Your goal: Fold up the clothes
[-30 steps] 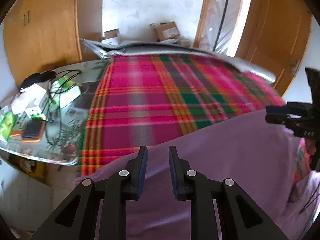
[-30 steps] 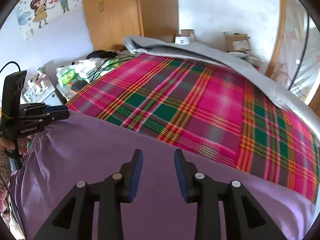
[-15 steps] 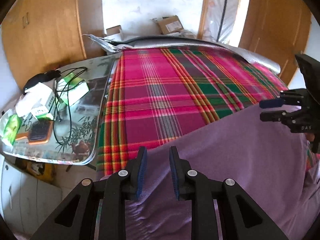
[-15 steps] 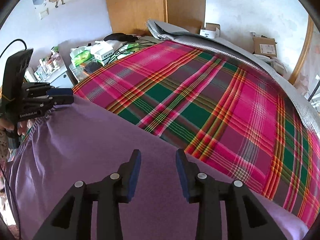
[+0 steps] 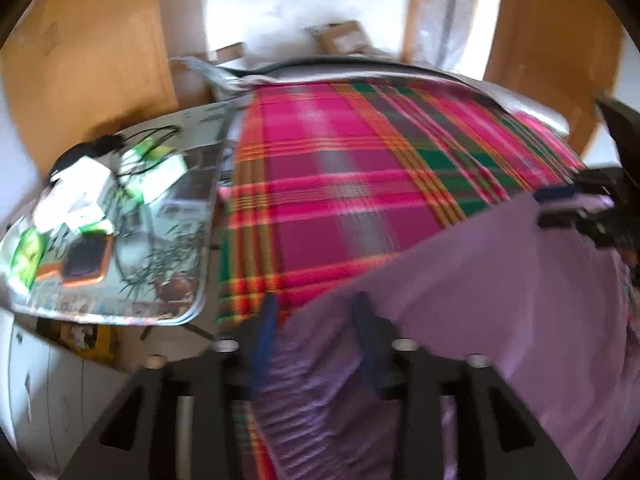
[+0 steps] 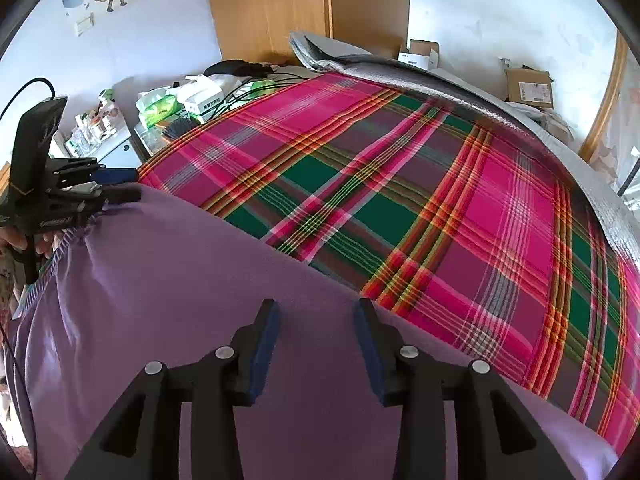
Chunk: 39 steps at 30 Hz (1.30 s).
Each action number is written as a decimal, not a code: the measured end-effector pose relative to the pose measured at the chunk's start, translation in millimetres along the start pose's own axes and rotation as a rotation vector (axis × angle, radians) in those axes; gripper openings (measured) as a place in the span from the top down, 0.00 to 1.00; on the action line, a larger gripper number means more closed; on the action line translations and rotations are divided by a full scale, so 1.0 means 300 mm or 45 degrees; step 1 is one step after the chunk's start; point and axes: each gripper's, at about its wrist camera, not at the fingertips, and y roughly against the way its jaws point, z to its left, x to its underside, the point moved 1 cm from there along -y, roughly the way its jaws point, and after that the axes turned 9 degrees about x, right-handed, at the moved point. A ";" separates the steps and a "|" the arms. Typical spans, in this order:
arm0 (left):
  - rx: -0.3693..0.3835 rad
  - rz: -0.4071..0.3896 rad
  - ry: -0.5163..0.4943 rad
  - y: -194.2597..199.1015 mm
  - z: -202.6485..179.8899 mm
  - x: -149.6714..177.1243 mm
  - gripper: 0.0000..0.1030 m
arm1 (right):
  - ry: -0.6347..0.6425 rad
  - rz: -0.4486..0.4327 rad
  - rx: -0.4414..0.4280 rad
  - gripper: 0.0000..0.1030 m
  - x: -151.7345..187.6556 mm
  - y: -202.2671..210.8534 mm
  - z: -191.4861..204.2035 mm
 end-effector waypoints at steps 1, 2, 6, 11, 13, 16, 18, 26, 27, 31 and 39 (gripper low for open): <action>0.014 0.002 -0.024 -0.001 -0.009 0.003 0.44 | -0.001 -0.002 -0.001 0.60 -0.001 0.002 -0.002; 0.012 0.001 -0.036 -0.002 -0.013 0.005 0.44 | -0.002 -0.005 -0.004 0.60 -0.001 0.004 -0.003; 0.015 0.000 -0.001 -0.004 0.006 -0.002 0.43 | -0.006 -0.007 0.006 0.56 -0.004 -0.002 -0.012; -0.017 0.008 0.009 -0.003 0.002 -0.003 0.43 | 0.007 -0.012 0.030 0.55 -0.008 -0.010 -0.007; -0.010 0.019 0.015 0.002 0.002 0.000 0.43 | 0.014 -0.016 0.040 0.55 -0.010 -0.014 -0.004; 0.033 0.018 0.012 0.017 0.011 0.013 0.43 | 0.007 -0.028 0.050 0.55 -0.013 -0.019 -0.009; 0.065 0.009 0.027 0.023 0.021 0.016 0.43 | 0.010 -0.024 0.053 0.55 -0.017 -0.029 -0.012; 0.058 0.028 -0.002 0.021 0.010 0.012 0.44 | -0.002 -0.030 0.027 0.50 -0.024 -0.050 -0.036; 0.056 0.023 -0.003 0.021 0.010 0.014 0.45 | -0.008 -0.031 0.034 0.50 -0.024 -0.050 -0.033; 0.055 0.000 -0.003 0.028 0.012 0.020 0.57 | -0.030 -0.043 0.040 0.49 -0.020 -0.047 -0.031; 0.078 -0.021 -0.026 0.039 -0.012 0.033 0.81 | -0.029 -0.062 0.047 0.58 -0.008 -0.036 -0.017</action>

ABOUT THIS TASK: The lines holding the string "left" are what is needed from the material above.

EXERCISE ANSWER:
Each action number is written as a decimal, not a code: the measured end-effector pose relative to the pose measured at the chunk's start, translation in millimetres along the start pose's own axes and rotation as a rotation vector (axis × angle, radians) in those axes; gripper openings (measured) as a place in the span from the top down, 0.00 to 1.00; on the action line, a larger gripper number means more closed; on the action line translations and rotations are divided by a full scale, so 1.0 means 300 mm or 45 degrees; step 1 is one step after the chunk's start; point and axes: each gripper's, at about its wrist camera, not at the fingertips, and y roughly against the way its jaws point, z to its left, x to its underside, the point moved 1 cm from there along -y, roughly the way its jaws point, and after that the axes turned 9 degrees about x, right-handed, at the moved point. A ";" separates the steps and a "|" the arms. Typical spans, in this order:
arm0 (left):

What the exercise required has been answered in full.